AIでリアルな音楽生成「Jukebox」

論文へのリンク

Jukebox: A Generative Model for Music

筆者・所属機関

Prafulla Dhariwal * 1, Heewoo Jun * 1, Christine Payne * 1, Jong Wook Kim * 1, Alec Radford * 1 ,Ilya Sutskever * 1

1 OpenAI, San Francisco. Correspondence

投稿日付

2020/04/30

概要（一言まとめ）

　VQ-VAEや複数のSOTAの手法を組み合わせ、膨大な計算リソースを用いてAIでリアルな音楽を生成。

手法の概要

　3種類の異なる解像度に圧縮して、それぞれVQ-VAEにかけて、中間表現を獲得

f:id:karaage:20200503215905p:plain

　複数のSOTAの手法を組み合わせて、歌詞の抽出・歌詞の位置特定などを実施。さらに、膨大な計算資源で学習している。

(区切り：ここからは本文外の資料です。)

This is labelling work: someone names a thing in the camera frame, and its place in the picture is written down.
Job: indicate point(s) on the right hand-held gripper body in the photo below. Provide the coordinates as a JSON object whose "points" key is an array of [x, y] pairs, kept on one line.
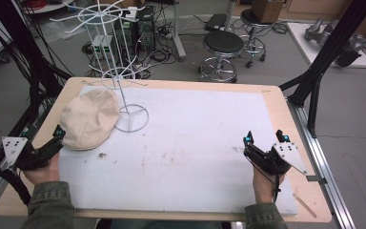
{"points": [[276, 160]]}

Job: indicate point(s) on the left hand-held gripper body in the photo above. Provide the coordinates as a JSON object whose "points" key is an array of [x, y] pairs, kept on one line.
{"points": [[12, 148]]}

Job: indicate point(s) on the beige cloth hat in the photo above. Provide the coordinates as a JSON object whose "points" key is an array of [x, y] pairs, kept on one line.
{"points": [[89, 120]]}

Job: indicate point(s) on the person's right hand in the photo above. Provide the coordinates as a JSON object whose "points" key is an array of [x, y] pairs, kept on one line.
{"points": [[262, 187]]}

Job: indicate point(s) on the person's left hand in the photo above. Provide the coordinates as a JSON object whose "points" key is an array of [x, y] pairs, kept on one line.
{"points": [[44, 174]]}

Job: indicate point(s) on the thin wooden stick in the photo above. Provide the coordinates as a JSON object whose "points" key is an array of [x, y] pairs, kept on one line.
{"points": [[305, 205]]}

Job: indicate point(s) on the white foam mat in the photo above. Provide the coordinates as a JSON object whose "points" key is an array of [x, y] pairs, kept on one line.
{"points": [[187, 152]]}

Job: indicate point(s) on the black round stool chrome base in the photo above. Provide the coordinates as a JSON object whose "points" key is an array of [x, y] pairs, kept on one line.
{"points": [[223, 43], [253, 44]]}

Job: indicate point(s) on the white floor board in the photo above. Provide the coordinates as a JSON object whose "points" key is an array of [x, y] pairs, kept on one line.
{"points": [[301, 41]]}

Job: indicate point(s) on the white box green lights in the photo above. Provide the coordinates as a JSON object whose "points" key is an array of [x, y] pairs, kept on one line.
{"points": [[102, 44]]}

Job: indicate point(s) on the flat black device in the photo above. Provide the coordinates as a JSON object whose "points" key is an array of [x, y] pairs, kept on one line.
{"points": [[216, 22]]}

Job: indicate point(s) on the grey metal table leg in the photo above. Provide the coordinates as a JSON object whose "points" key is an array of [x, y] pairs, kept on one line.
{"points": [[178, 35]]}

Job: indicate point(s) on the brown cardboard box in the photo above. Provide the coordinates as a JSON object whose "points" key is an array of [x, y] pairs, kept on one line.
{"points": [[267, 10]]}

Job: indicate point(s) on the black computer tower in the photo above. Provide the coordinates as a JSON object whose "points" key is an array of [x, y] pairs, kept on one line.
{"points": [[146, 31]]}

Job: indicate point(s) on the small grey metal bracket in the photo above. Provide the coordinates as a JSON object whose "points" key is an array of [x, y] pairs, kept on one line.
{"points": [[317, 179]]}

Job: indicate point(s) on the black metal frame strut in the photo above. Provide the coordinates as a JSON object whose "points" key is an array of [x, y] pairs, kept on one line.
{"points": [[35, 63], [324, 60]]}

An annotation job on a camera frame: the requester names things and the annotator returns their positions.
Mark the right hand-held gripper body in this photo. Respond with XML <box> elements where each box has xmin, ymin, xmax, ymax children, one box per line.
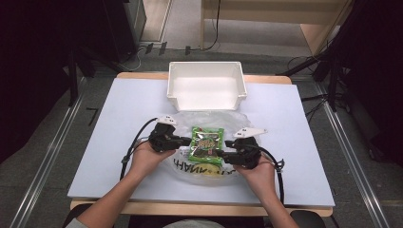
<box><xmin>232</xmin><ymin>126</ymin><xmax>269</xmax><ymax>170</ymax></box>

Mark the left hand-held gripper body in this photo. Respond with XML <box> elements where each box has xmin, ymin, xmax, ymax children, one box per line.
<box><xmin>147</xmin><ymin>115</ymin><xmax>179</xmax><ymax>154</ymax></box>

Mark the green snack packet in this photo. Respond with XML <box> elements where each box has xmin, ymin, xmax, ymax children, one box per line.
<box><xmin>187</xmin><ymin>125</ymin><xmax>225</xmax><ymax>166</ymax></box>

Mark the clear printed plastic bag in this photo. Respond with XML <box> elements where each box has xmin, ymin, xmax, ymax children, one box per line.
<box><xmin>159</xmin><ymin>110</ymin><xmax>255</xmax><ymax>188</ymax></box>

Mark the white plastic bin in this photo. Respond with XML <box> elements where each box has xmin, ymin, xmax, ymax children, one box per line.
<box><xmin>166</xmin><ymin>61</ymin><xmax>248</xmax><ymax>112</ymax></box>

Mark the person's right hand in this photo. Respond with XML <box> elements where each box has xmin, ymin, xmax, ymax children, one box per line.
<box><xmin>234</xmin><ymin>156</ymin><xmax>277</xmax><ymax>193</ymax></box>

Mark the person's left hand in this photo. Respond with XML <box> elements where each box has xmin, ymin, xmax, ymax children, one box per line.
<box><xmin>129</xmin><ymin>142</ymin><xmax>177</xmax><ymax>181</ymax></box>

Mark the white table board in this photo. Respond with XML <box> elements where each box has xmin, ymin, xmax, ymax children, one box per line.
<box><xmin>67</xmin><ymin>77</ymin><xmax>336</xmax><ymax>209</ymax></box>

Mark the wooden table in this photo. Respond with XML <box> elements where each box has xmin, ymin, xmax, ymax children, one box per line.
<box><xmin>69</xmin><ymin>71</ymin><xmax>334</xmax><ymax>219</ymax></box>

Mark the person's grey shirt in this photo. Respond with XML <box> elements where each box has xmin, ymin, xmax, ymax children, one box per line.
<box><xmin>162</xmin><ymin>218</ymin><xmax>226</xmax><ymax>228</ymax></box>

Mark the dark cabinet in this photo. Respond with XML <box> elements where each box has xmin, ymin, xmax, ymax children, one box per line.
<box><xmin>104</xmin><ymin>0</ymin><xmax>147</xmax><ymax>62</ymax></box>

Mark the black tripod stand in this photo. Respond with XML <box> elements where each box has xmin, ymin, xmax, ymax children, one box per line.
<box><xmin>278</xmin><ymin>0</ymin><xmax>359</xmax><ymax>112</ymax></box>

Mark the light wooden desk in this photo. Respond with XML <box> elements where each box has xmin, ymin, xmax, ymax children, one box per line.
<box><xmin>200</xmin><ymin>0</ymin><xmax>354</xmax><ymax>57</ymax></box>

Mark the dark curtain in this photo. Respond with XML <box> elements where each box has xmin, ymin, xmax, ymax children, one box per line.
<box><xmin>335</xmin><ymin>0</ymin><xmax>403</xmax><ymax>167</ymax></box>
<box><xmin>0</xmin><ymin>0</ymin><xmax>136</xmax><ymax>164</ymax></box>

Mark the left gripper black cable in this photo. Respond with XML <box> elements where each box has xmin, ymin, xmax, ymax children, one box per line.
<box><xmin>119</xmin><ymin>117</ymin><xmax>160</xmax><ymax>181</ymax></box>

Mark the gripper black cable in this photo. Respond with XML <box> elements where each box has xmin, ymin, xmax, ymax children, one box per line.
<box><xmin>253</xmin><ymin>143</ymin><xmax>286</xmax><ymax>205</ymax></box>
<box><xmin>119</xmin><ymin>117</ymin><xmax>160</xmax><ymax>181</ymax></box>

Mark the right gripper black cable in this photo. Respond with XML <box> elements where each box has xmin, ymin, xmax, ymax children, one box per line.
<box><xmin>253</xmin><ymin>143</ymin><xmax>286</xmax><ymax>205</ymax></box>

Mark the white floor cable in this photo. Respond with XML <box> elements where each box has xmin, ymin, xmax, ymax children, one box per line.
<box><xmin>119</xmin><ymin>47</ymin><xmax>143</xmax><ymax>72</ymax></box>

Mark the metal floor rail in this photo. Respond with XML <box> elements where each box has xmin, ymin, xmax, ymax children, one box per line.
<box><xmin>313</xmin><ymin>81</ymin><xmax>392</xmax><ymax>228</ymax></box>
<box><xmin>9</xmin><ymin>77</ymin><xmax>88</xmax><ymax>228</ymax></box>

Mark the black floor cable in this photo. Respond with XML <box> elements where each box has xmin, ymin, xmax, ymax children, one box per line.
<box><xmin>286</xmin><ymin>55</ymin><xmax>318</xmax><ymax>74</ymax></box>

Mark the hanging black cable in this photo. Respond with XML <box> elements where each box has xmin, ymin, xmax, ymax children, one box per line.
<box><xmin>202</xmin><ymin>0</ymin><xmax>222</xmax><ymax>52</ymax></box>

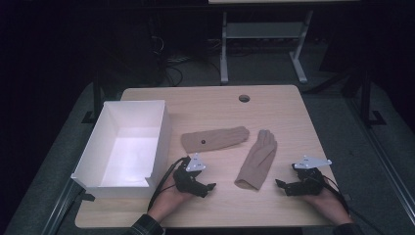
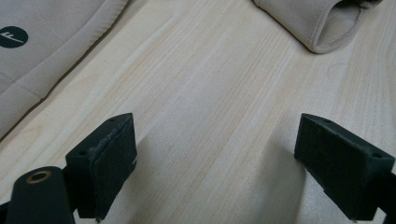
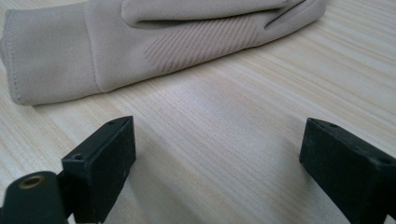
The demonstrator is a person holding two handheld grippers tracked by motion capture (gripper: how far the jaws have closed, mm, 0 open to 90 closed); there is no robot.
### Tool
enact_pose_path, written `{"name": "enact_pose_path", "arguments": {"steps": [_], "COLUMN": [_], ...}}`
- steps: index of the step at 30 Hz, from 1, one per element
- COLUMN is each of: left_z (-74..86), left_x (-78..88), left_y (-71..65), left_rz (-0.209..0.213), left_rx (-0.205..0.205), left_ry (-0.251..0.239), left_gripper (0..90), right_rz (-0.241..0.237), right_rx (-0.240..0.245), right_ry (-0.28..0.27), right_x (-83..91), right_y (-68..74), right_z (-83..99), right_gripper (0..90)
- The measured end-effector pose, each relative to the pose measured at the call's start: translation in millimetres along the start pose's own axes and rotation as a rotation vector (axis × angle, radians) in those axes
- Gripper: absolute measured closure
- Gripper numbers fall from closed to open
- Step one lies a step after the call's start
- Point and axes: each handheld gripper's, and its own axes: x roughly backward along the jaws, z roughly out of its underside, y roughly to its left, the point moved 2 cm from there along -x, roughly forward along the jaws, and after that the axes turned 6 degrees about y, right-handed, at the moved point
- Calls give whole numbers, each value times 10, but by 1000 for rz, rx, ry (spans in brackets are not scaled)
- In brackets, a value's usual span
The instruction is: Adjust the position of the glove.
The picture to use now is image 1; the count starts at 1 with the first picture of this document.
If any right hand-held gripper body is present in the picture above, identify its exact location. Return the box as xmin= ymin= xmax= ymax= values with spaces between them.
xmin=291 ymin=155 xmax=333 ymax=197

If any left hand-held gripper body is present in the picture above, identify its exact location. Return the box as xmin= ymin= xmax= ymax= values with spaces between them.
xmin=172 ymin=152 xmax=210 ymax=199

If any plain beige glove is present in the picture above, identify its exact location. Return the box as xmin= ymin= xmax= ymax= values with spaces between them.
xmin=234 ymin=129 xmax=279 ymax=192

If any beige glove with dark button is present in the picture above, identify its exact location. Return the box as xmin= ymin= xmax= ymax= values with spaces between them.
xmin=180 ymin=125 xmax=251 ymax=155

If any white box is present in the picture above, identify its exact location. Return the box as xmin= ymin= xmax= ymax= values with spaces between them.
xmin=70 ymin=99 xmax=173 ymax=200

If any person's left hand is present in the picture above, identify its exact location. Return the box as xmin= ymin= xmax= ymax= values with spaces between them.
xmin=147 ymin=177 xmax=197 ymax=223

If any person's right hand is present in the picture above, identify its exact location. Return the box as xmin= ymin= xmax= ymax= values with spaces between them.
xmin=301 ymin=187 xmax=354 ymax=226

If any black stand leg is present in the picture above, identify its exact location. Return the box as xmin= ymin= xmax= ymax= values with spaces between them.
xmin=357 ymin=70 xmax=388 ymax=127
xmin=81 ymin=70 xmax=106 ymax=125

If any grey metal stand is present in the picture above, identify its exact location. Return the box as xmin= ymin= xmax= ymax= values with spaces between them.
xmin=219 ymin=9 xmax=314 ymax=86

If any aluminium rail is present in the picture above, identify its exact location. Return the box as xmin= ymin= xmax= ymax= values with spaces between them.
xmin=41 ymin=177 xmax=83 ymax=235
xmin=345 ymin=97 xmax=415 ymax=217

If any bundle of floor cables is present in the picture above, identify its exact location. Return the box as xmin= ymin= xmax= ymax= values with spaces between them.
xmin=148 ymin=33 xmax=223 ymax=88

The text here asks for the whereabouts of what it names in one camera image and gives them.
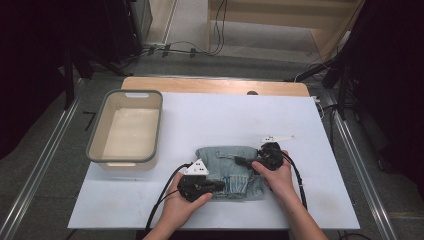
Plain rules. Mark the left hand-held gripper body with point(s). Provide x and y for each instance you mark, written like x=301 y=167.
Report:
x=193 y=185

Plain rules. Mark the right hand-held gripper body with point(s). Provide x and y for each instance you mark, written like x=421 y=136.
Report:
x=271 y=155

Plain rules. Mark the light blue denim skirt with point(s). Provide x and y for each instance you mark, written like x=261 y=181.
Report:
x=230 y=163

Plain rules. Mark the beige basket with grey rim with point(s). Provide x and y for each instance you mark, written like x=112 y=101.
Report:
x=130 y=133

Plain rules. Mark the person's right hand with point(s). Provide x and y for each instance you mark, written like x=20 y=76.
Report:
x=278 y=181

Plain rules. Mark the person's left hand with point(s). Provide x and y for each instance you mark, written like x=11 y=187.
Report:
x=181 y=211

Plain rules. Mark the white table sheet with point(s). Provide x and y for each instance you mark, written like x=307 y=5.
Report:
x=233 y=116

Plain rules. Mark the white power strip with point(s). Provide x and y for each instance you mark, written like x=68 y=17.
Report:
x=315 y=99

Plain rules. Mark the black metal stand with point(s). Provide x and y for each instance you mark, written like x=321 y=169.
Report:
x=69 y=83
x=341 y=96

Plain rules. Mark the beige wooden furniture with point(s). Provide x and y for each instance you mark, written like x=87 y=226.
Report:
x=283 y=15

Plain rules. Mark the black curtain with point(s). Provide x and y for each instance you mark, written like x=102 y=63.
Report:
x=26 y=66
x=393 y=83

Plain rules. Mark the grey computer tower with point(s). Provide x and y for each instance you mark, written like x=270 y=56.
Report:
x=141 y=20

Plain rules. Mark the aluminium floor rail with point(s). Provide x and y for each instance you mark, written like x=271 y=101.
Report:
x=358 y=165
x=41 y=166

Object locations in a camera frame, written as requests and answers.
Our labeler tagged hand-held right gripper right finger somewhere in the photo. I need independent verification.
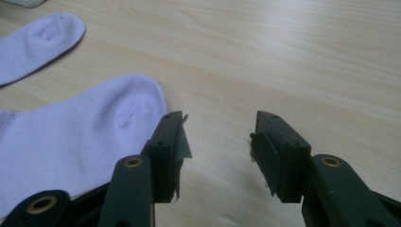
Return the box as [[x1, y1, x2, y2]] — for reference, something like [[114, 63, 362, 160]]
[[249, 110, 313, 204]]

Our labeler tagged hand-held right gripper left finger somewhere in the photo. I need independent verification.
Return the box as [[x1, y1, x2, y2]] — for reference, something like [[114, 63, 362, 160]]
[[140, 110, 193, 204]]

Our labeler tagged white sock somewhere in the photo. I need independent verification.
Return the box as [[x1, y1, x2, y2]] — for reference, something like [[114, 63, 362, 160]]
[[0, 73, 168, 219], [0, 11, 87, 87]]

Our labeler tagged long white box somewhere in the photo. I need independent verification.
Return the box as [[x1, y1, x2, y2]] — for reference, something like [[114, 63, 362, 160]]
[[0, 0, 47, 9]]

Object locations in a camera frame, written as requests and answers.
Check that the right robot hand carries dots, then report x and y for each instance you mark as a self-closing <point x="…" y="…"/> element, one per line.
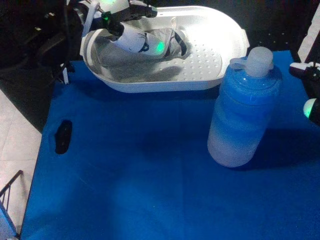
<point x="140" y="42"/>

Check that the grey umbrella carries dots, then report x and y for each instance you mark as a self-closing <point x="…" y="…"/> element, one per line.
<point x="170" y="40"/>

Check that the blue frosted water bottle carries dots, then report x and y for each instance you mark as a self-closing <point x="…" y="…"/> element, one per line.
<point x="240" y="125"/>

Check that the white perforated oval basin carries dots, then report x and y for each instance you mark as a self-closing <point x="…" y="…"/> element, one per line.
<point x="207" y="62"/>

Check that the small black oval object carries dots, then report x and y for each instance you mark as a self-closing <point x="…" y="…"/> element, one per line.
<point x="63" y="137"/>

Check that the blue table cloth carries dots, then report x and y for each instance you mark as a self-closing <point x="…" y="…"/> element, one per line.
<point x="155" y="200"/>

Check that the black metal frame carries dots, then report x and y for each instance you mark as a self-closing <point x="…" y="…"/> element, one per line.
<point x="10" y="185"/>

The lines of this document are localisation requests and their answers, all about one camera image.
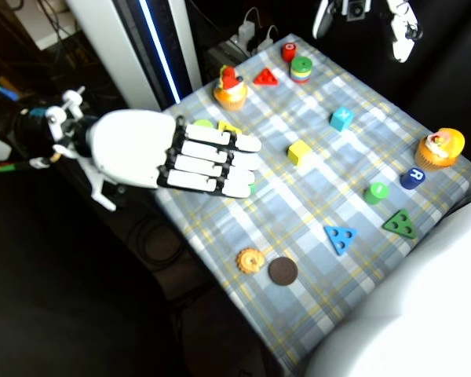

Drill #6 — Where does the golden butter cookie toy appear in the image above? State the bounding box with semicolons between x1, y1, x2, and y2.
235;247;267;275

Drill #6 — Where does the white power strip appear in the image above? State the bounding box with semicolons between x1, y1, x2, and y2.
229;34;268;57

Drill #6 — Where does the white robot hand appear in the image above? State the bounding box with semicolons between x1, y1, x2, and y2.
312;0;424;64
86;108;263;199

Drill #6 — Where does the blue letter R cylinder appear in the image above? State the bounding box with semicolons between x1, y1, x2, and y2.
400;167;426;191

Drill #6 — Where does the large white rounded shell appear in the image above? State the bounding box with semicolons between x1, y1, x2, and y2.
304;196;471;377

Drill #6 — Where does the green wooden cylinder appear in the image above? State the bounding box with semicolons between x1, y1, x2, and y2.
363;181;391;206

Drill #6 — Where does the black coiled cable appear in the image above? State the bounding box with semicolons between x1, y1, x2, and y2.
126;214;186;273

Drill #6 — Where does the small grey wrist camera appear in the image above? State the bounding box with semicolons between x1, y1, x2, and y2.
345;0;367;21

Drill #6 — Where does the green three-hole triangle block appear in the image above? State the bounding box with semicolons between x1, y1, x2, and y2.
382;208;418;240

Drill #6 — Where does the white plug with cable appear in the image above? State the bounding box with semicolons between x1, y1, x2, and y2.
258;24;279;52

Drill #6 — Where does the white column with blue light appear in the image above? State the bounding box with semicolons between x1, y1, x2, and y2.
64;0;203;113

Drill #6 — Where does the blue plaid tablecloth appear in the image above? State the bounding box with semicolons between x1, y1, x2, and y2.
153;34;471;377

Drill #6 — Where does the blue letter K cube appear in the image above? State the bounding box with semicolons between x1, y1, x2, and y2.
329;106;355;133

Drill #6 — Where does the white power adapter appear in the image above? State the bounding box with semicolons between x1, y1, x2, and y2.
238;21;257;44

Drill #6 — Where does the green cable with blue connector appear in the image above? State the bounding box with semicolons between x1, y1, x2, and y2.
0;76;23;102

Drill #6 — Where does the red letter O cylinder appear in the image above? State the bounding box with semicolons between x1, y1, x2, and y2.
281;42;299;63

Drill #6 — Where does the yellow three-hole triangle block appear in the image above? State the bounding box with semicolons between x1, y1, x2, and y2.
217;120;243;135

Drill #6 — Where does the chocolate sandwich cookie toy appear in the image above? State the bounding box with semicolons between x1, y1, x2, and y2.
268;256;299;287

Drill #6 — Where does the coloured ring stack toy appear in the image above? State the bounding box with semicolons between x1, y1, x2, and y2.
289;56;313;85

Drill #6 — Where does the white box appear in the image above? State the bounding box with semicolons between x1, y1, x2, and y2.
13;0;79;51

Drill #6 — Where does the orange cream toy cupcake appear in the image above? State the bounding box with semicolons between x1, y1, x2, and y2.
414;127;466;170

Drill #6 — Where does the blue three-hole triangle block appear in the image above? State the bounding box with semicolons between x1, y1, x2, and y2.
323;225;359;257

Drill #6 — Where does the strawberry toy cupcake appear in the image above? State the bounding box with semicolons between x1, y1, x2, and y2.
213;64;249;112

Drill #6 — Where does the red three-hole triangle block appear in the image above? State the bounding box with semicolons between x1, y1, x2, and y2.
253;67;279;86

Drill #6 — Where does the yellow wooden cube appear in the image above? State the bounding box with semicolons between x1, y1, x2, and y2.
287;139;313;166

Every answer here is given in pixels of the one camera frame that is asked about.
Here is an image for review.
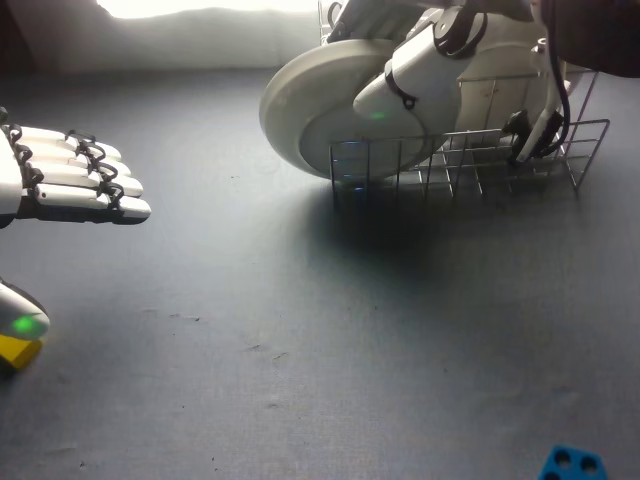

　学習に関しては、billion parametersや2 weeksとか4 weeksという凄い数字が出ている。

The upsamplers have one billion parameters and are trained on 128 V100s for 2 weeks, and the top-level prior has 5 billion parameters and is trained on 512 V100s for 4 weeks. We use Adam with learning rate 0.00015 and weight decay of 0.002. For lyrics conditioning, we reuse the prior and add a small encoder, after which we train the model on 512 V100s for 2 weeks.

　白金興業FMで知ったもの。こりゃ凄いな…としか言えない。以前、Deep JazzというJazzのMIDIをベースにRNNでJazzを自動生成とかするソフトあったけど、あれとはまた全然レベルが違う。